Believing he had been wrongly terminated, Rooney filed a $10 million breach-of-contract lawsuit against Tyson in the leadup to the Bruno fight, further poisoning the waters.
“I had nothing personal against him,” Tyson had said of Rooney after the legal action that ensured that the two never again would work with each other. “What he did was unprofessional, that’s all. But now the suit makes it personal. As far as I’m concerned, he’ll never have a chance of working with me again. Never.”

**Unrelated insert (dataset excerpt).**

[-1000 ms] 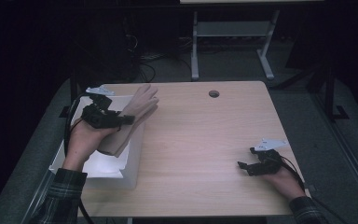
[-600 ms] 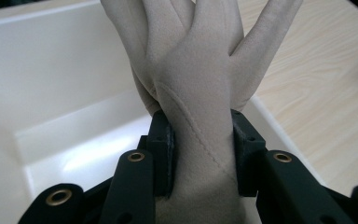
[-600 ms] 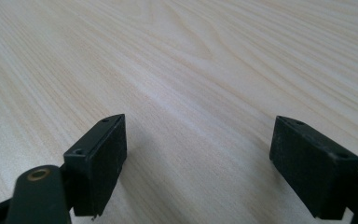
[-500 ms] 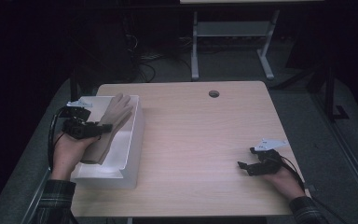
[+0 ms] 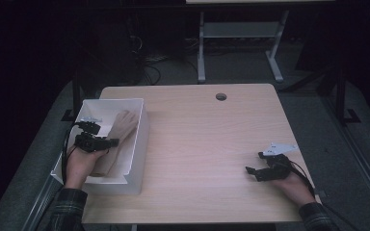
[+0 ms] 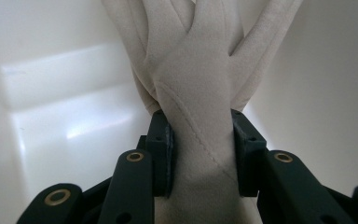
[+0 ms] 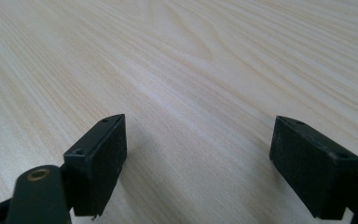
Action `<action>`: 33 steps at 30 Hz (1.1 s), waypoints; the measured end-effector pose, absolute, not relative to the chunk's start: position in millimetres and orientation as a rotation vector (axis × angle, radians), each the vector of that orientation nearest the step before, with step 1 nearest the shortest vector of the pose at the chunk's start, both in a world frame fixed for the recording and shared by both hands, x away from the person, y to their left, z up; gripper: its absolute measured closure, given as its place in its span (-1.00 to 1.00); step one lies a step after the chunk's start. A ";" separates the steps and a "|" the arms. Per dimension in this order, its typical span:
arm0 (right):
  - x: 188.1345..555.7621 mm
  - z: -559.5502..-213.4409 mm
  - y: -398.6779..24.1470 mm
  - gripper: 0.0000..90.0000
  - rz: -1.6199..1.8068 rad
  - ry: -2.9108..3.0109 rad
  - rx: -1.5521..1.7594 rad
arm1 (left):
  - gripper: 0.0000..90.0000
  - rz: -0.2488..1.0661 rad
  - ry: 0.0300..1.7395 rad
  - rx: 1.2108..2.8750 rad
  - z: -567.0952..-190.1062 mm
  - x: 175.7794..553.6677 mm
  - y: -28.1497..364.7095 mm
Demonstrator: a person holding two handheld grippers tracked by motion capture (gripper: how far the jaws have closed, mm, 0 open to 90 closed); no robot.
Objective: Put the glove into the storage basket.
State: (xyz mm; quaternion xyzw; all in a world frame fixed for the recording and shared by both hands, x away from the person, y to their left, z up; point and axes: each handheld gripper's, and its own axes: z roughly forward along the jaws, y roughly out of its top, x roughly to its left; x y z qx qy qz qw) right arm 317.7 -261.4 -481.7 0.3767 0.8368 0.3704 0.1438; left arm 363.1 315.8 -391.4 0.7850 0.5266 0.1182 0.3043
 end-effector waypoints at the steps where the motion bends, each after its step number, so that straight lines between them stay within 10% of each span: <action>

Perhaps, had Rooney been his chief second instead of Bright, Tyson wouldn’t have gorged himself up to nearly 260 pounds before he went into training. Like Duran, he did take the excess poundage off – he was a ripped 218 at the weigh-in – but physically and emotionally, hints were being dropped that the guy who destroyed Spinks and so many others was being transformed into a lesser version of himself. But few picked up on the evidence Tyson was providing of his dissolution, if only because what we all were seeing was still far better than whatever the crystal-chinned Bruno brought to the table.
Tyson had always seemed, well, a bit unhinged, which added to his aura of danger, but in retrospect his actions at the weigh-in for Bruno were indicative of a deeper disturbance. For whatever reason, he dropped his shorts and exposed himself to Bruno, an act of public lewdness that was minimized only because three security guards swiftly moved in to form a human shield.
Whether he was or wasn’t at his very best, Tyson, a 7-1 favorite, was still too much for the Jamaican-born Bruno, whose popularity in the United Kingdom was such that nearly 3,000 of his supporters were on hand to be eyewitnesses to what even they had to believe would be a ritualistic execution. Many other Brits watched the fight on closed-circuit in the UK, despite the fact the fight didn’t begin until 5 a.m. local time.
It ended, as it surely had to, as referee Richard Steele stepped in to protect a clearly buzzed Bruno from further damage. But sometimes it takes only a single loose thread to begin a garment’s unraveling. Tokyo and Douglas awaited Tyson a year later.